=== The data ===

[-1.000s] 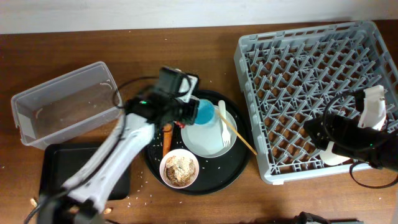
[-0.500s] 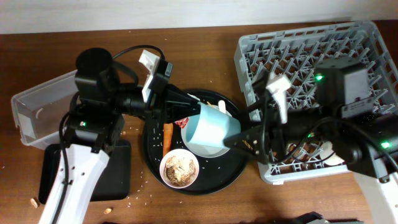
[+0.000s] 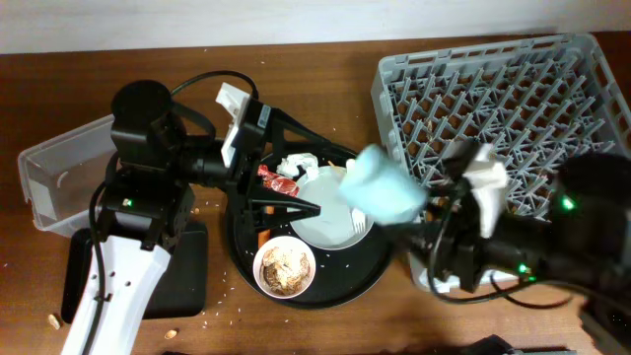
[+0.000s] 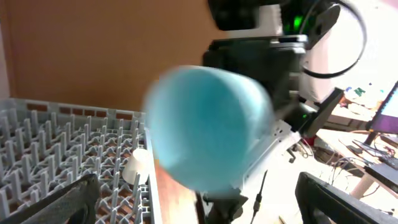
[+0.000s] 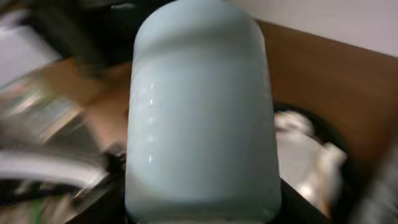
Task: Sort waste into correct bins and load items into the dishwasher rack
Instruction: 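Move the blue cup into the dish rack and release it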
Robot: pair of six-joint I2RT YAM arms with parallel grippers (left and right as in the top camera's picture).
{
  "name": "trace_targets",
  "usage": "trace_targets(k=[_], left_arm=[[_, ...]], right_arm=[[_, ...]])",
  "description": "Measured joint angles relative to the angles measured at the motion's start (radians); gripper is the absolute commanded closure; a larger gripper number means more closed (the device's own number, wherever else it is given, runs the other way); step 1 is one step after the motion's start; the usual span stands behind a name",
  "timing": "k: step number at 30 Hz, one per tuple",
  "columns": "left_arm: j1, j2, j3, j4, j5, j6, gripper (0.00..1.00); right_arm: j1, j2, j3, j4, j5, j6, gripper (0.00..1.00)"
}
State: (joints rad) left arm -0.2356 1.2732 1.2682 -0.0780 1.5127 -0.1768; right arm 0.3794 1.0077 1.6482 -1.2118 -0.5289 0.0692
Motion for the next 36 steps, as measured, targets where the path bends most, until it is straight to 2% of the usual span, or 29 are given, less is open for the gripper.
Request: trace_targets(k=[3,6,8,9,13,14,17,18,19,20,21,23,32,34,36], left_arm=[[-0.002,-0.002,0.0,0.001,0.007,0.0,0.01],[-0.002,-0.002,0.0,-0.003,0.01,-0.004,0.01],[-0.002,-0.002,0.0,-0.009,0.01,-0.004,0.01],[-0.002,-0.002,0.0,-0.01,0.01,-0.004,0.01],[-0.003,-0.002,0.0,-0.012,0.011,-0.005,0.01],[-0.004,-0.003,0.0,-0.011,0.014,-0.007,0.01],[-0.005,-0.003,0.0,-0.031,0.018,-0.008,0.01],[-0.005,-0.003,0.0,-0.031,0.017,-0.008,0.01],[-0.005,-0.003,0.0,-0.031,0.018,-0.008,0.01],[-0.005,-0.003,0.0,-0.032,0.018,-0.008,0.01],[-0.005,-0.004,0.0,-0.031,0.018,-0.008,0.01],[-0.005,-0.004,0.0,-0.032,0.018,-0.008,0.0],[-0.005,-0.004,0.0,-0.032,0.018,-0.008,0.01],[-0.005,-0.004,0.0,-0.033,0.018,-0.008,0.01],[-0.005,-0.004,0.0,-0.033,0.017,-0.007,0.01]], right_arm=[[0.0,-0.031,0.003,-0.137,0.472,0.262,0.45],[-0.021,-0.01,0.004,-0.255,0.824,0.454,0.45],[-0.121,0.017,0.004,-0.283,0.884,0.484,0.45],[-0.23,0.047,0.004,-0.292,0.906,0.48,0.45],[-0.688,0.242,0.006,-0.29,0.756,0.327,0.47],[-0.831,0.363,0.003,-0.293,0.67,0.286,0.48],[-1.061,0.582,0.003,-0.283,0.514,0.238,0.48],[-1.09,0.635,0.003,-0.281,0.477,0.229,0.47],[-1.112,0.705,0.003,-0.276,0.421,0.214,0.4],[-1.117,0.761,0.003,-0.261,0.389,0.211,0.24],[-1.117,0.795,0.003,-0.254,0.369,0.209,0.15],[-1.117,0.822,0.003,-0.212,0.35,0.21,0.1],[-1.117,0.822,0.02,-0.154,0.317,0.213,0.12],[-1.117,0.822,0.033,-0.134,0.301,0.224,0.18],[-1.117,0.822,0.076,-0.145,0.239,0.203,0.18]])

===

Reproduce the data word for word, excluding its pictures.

[-1.000s] 
[-0.500s] 
[+0.000s] 
[+0.000s] 
[+0.000s] 
Task: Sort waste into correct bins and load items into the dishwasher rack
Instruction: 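Move the blue cup into the dish rack and release it
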Robot: pair of six-joint I2RT YAM arms with parallel grippers (left and right as in the top camera's picture).
{
  "name": "trace_targets",
  "usage": "trace_targets(k=[_], left_arm=[[_, ...]], right_arm=[[_, ...]])",
  "description": "Measured joint angles relative to the angles measured at the motion's start (radians); gripper is the absolute commanded closure; a larger gripper number means more closed (the device's own number, wherever else it is given, runs the other way); step 1 is one step after the motion's start; the usual span stands behind a name",
  "timing": "k: step number at 30 Hz, one per tuple",
  "columns": "left_arm: j1, j2, j3, j4, j5, j6, gripper (0.00..1.00); right_arm: j1, j2, j3, j4, j5, j6, gripper (0.00..1.00)"
}
State: (joints rad) left arm -0.2356 1.2732 1.2682 -0.0780 1.5127 -0.1768; right arm 0.3794 1.0077 1.6482 -1.2118 -0.5289 0.0692
Motion for the next 36 steps, as measured, targets where the path bends most, until it is straight to 2% of the usual span, or 29 are given, less is open for the gripper.
Request: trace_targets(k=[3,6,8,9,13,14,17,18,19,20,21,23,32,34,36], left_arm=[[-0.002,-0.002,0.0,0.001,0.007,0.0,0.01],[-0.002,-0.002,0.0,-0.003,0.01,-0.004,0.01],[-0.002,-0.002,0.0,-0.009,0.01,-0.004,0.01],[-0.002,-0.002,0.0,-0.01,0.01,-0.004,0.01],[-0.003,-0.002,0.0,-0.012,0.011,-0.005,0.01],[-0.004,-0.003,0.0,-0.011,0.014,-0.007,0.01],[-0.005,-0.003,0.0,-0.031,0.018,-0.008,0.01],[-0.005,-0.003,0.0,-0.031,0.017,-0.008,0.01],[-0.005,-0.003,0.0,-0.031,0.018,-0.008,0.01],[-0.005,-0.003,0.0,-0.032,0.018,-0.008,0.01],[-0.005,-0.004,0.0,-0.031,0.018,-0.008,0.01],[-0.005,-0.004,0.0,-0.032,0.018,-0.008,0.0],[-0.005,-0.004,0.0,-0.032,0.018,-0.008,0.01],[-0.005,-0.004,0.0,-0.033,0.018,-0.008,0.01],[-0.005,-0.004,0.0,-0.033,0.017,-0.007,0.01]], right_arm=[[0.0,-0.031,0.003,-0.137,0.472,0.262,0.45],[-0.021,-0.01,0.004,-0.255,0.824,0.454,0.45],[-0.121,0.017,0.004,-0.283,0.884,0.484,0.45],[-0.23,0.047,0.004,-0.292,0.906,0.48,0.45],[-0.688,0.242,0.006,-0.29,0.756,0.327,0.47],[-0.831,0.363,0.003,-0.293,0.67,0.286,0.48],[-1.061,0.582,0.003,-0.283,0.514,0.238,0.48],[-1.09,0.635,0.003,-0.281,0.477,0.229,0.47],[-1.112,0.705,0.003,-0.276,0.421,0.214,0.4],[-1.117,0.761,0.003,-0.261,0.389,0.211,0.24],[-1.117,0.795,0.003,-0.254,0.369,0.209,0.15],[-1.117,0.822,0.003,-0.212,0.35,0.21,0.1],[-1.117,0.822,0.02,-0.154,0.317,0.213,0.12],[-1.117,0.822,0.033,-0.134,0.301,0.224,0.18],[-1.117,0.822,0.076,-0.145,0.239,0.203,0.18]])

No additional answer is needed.